How to complete this task:
Line by line, reproduce exactly the beginning of the listing below, ending with the line that contains "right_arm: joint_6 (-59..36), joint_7" and adding nothing.

((

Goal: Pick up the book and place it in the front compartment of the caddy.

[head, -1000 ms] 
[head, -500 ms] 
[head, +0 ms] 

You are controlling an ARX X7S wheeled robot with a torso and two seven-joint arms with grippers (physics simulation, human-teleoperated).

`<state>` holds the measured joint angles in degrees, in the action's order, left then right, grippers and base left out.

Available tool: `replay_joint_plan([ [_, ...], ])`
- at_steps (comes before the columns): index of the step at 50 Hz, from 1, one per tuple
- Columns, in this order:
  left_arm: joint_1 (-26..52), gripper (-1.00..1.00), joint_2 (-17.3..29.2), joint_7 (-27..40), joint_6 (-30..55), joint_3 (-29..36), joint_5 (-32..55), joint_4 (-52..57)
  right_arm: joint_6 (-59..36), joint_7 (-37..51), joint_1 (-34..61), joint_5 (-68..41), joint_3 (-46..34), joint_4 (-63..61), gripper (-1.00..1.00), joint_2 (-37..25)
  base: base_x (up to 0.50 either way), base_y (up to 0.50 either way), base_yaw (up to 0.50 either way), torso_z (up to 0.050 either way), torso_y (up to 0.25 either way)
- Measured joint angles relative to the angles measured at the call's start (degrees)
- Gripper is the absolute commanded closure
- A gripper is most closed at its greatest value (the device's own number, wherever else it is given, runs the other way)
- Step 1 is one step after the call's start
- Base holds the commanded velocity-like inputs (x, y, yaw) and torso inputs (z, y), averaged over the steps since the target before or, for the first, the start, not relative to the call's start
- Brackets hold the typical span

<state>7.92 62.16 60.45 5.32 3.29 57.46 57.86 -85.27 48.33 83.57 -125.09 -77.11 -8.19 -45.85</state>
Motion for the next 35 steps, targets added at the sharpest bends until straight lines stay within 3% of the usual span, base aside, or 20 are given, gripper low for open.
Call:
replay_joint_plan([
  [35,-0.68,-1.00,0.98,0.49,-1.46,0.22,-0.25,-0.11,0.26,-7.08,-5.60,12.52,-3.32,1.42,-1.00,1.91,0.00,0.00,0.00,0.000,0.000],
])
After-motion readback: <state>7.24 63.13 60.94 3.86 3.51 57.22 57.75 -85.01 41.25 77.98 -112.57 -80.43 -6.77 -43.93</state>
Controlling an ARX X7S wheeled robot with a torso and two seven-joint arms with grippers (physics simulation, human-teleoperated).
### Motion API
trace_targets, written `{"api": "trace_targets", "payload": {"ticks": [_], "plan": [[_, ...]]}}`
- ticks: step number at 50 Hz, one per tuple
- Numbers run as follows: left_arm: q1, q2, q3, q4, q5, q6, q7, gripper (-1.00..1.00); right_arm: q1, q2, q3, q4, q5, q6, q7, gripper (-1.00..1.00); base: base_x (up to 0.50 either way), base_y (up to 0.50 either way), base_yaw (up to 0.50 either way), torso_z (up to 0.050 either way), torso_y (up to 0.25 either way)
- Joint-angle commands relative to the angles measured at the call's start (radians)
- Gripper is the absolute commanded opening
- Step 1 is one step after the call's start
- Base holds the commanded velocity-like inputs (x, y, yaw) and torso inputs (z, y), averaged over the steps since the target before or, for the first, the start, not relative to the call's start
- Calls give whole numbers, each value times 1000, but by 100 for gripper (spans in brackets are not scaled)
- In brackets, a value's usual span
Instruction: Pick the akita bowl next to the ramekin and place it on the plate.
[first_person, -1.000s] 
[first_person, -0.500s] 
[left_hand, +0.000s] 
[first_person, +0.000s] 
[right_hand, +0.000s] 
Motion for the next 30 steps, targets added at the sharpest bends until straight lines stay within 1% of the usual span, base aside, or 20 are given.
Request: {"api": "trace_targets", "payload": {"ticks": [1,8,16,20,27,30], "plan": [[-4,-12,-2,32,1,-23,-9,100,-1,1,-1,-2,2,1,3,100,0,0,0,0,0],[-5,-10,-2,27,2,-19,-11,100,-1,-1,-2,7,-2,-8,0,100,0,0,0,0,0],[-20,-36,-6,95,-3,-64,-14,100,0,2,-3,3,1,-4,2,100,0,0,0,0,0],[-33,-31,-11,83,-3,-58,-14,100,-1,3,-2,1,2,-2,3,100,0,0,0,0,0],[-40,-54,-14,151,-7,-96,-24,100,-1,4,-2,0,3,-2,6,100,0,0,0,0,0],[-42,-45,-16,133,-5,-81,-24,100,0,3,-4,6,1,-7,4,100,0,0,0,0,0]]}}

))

Answer area:
Goal: Pick up the book and place it in the front compartment of the caddy.

[head, -1000 ms] 
[head, -500 ms] 
[head, +0 ms] 

You are controlling an ARX X7S wheeled robot with a torso and two seven-joint arms with grippers (physics simulation, human-teleoperated).

`<state>` holds the measured joint angles in degrees, in the action's order, left then right, grippers and base left out.

Available tool: `replay_joint_plan([ [_, ...], ])`
- at_steps (comes before the columns): index of the step at 50 Hz, from 1, one per tuple
- Columns, in this order:
  left_arm: joint_1 (-26..52), gripper (-1.00..1.00), joint_2 (-17.3..29.2), joint_7 (-27..40), joint_6 (-30..55), joint_3 (-29..36), joint_5 (-32..55), joint_4 (-52..57)
  right_arm: joint_6 (-59..36), joint_7 (-37..51), joint_1 (-34..61), joint_5 (-68..41), joint_3 (-46..34), joint_4 (-63..61), gripper (-1.00..1.00), joint_2 (-37..25)

No more work is left in this exercise.